## [DESCRIPTION OF THE TASK]
The records that follow should be copied out exactly, pictures excluded.
__________
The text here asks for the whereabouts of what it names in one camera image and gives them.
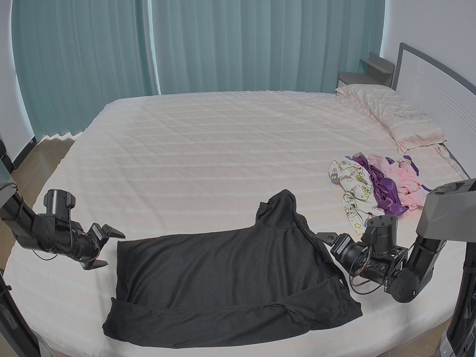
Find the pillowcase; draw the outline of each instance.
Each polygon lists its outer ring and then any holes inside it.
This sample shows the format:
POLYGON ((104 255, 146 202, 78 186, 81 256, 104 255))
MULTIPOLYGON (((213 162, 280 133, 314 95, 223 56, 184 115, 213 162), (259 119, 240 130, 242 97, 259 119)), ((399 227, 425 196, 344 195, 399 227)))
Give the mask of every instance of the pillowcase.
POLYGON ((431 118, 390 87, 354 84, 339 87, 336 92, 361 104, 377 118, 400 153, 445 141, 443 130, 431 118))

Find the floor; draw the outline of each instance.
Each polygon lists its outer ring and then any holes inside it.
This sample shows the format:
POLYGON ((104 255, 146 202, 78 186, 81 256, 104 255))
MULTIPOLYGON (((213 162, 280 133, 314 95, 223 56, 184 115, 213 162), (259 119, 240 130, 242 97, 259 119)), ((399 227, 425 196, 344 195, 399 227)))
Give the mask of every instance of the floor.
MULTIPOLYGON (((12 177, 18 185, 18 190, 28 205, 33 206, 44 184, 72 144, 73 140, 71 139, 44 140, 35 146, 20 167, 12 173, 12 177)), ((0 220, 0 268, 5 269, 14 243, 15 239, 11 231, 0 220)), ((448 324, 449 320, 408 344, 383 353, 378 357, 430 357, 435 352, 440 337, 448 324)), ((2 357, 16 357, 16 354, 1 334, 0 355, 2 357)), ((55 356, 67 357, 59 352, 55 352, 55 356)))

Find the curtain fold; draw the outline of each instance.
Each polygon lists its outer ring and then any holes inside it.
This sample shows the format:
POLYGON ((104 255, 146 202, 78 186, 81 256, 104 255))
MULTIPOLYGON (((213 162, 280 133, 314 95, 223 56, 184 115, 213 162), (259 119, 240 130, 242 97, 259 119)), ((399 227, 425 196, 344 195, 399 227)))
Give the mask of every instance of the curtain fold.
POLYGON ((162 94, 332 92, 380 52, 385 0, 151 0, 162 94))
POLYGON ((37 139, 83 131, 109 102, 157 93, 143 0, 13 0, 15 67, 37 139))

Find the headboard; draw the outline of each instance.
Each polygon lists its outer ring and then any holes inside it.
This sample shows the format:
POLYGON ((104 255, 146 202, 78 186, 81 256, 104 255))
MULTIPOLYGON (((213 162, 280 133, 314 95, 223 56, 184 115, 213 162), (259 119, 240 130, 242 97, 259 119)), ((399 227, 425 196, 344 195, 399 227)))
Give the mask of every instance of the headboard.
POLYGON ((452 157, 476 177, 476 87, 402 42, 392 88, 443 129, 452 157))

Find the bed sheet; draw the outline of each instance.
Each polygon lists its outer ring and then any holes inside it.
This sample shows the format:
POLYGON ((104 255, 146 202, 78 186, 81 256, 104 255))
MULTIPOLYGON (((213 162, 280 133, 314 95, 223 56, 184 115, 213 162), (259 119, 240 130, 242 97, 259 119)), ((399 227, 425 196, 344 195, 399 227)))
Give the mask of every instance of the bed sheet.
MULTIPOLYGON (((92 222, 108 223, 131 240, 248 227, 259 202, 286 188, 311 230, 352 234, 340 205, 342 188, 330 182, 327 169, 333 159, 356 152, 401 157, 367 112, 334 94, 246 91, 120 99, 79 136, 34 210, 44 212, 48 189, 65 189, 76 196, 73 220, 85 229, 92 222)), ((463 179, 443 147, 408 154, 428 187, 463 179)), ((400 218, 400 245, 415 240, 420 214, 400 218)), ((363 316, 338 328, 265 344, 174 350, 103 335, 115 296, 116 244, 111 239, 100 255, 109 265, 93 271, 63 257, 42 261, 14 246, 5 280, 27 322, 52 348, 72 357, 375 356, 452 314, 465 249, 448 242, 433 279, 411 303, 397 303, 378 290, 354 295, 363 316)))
__________
## [RESULT OF THIS TASK]
The text here asks for the whereabouts of what it names in one camera image and gives them.
Find the pillowcase; draw the outline of each instance.
Each polygon lists its outer ring and then any holes inside it.
This sample shows the format:
POLYGON ((104 255, 146 202, 78 186, 81 256, 104 255))
MULTIPOLYGON (((213 162, 280 133, 314 95, 223 56, 184 115, 213 162), (259 119, 240 130, 242 97, 259 119)), ((399 227, 425 196, 344 195, 399 227)))
Give the mask of every instance of the pillowcase.
POLYGON ((431 118, 390 87, 354 84, 339 87, 336 92, 361 104, 377 118, 400 153, 445 141, 443 130, 431 118))

Find the floor; draw the outline of each instance.
Each polygon lists its outer ring and then any holes inside it.
This sample shows the format:
POLYGON ((104 255, 146 202, 78 186, 81 256, 104 255))
MULTIPOLYGON (((213 162, 280 133, 314 95, 223 56, 184 115, 213 162), (259 119, 240 130, 242 97, 259 119)), ((399 227, 425 196, 344 195, 399 227)))
Give the mask of every instance of the floor.
MULTIPOLYGON (((12 177, 18 185, 18 190, 28 205, 33 206, 44 184, 72 144, 73 140, 71 139, 44 140, 35 146, 20 167, 12 173, 12 177)), ((0 220, 0 268, 5 269, 14 243, 15 239, 11 231, 0 220)), ((448 324, 449 320, 408 344, 383 353, 378 357, 430 357, 435 352, 440 337, 448 324)), ((2 357, 16 357, 16 354, 1 334, 0 355, 2 357)), ((55 356, 67 357, 59 352, 55 352, 55 356)))

Find the curtain fold; draw the outline of each instance.
Each polygon lists its outer ring and then any holes inside it.
This sample shows the format:
POLYGON ((104 255, 146 202, 78 186, 81 256, 104 255))
MULTIPOLYGON (((213 162, 280 133, 314 95, 223 56, 184 115, 213 162), (259 119, 240 130, 242 97, 259 119)), ((399 227, 425 196, 344 195, 399 227)))
Give the mask of every instance of the curtain fold.
POLYGON ((162 94, 332 92, 380 52, 385 0, 151 0, 162 94))
POLYGON ((37 139, 83 131, 109 102, 157 93, 143 0, 13 0, 15 67, 37 139))

Find the headboard; draw the outline of each instance.
Each polygon lists its outer ring and then any holes inside it.
This sample shows the format:
POLYGON ((104 255, 146 202, 78 186, 81 256, 104 255))
MULTIPOLYGON (((213 162, 280 133, 314 95, 223 56, 184 115, 213 162), (259 119, 240 130, 242 97, 259 119)), ((399 227, 425 196, 344 195, 399 227)))
Give the mask of every instance of the headboard.
POLYGON ((452 157, 476 177, 476 87, 402 42, 392 88, 443 129, 452 157))

Find the bed sheet; draw the outline of each instance.
Each polygon lists its outer ring and then any holes inside it.
This sample shows the format:
POLYGON ((104 255, 146 202, 78 186, 81 256, 104 255))
MULTIPOLYGON (((213 162, 280 133, 314 95, 223 56, 184 115, 213 162), (259 119, 240 130, 242 97, 259 119)), ((399 227, 425 196, 344 195, 399 227)))
Give the mask of every instance of the bed sheet.
MULTIPOLYGON (((92 222, 108 223, 131 240, 248 227, 259 202, 286 188, 311 230, 352 234, 340 205, 342 188, 330 182, 327 169, 333 159, 356 152, 401 157, 367 112, 334 94, 246 91, 120 99, 79 136, 34 210, 44 212, 48 189, 65 189, 76 196, 73 220, 85 229, 92 222)), ((463 179, 443 147, 408 154, 428 187, 463 179)), ((400 218, 400 245, 415 240, 420 214, 400 218)), ((363 316, 338 328, 265 344, 174 350, 103 335, 115 296, 116 244, 111 239, 100 255, 109 265, 93 271, 63 257, 42 261, 14 246, 5 280, 27 322, 52 348, 72 357, 375 356, 452 314, 465 249, 448 242, 433 279, 411 303, 397 303, 378 290, 354 295, 363 316)))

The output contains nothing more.